What the exercise asks: Scan the records for the word "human". Return each line where it is found.
[[ Data to process open ]]
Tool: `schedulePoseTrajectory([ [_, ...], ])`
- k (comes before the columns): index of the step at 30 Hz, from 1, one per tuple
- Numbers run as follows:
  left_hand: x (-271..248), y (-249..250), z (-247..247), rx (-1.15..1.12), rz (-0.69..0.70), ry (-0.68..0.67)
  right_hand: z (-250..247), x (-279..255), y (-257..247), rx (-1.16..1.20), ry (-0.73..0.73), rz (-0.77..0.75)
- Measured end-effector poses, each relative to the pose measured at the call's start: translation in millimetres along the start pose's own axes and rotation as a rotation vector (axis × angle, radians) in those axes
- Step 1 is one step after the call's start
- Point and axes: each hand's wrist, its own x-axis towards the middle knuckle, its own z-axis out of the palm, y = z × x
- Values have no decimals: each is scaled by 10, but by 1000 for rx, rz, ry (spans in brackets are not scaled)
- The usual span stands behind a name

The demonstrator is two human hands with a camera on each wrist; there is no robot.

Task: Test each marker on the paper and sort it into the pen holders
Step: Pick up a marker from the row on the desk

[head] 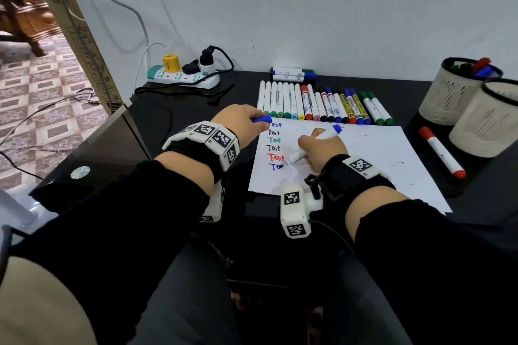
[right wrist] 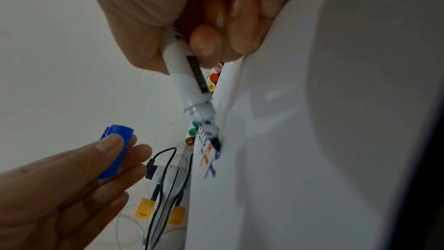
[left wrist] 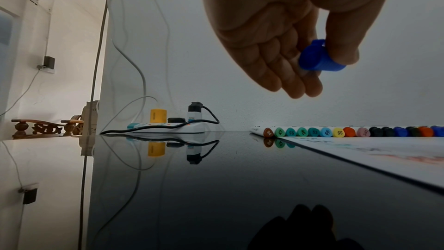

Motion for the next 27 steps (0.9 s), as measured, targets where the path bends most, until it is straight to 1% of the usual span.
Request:
schedulePoseTrajectory([
  [5, 0, 1, 1, 2, 0, -1, -18, 2, 1, 10, -11, -5],
  [8, -1, -4, 2, -8, -3, 1, -27, 1, 4, 33, 11, 25],
  [13, -2, -11, -1, -11, 4, 1, -23, 9, -5, 53, 43, 30],
  [16, 3, -11, 1, -4, 3, -3, -26, 30, -14, 108, 77, 100],
  [18, 4, -12, 0, 0, 3, -3, -35, 48, -13, 120, 67, 147],
  [20, 5, -11, 1, -1, 8, -4, -48, 66, -4, 113, 61, 162],
  [23, 9, -13, 1, -1, 6, -5, -54, 68, -1, 99, 39, 152],
  [27, 21, -17, 11, -10, 5, -3, -50, 66, -16, 60, -9, 66],
])
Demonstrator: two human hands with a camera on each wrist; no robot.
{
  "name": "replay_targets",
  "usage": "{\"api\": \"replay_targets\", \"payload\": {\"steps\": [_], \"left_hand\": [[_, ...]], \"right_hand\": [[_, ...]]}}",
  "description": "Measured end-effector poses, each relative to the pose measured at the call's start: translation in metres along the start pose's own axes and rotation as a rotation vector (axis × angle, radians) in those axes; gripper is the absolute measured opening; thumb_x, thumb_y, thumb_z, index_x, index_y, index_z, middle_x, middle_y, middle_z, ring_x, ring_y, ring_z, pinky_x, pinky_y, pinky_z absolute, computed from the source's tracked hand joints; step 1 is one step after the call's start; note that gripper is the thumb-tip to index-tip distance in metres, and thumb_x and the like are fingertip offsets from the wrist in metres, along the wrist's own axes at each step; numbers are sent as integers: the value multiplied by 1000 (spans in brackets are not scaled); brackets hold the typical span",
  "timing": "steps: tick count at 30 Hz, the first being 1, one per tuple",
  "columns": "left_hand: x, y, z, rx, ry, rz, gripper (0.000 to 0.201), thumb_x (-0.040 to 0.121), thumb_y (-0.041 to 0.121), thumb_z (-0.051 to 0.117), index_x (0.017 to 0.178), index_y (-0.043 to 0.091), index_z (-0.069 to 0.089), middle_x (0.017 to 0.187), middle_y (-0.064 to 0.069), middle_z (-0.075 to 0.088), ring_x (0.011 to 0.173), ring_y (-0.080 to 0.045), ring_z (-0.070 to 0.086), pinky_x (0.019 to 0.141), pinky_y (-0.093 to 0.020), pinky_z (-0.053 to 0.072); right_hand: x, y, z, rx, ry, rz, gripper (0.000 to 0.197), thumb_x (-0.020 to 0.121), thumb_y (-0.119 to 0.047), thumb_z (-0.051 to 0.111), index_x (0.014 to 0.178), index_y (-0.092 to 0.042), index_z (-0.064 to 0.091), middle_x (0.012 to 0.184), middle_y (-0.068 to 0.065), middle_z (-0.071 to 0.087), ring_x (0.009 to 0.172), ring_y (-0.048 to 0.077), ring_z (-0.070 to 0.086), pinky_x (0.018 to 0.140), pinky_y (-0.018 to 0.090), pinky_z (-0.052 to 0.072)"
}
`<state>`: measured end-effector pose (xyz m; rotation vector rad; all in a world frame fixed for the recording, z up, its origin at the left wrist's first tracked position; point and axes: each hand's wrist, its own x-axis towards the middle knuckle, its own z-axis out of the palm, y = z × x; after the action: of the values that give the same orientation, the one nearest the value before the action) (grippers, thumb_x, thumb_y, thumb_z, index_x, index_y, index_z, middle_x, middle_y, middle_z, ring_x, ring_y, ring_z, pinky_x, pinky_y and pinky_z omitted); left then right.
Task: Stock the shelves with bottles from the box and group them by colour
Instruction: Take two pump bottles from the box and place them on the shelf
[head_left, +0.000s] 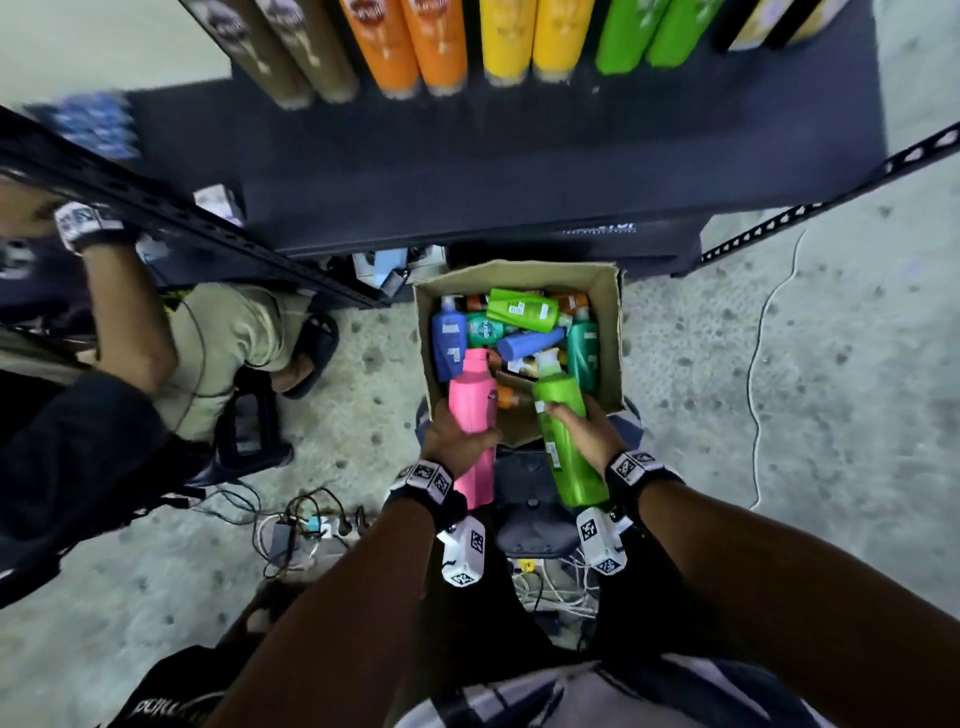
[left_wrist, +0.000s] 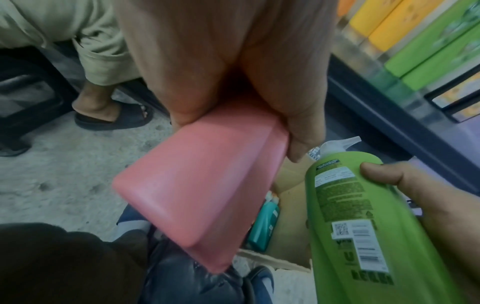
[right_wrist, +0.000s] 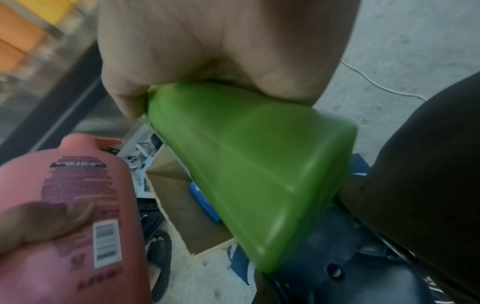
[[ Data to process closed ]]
Exercise solution:
The demonstrator is two human hands with a camera on each wrist; there is no robot.
Demonstrator: two human hands with a camera on each wrist; no robot.

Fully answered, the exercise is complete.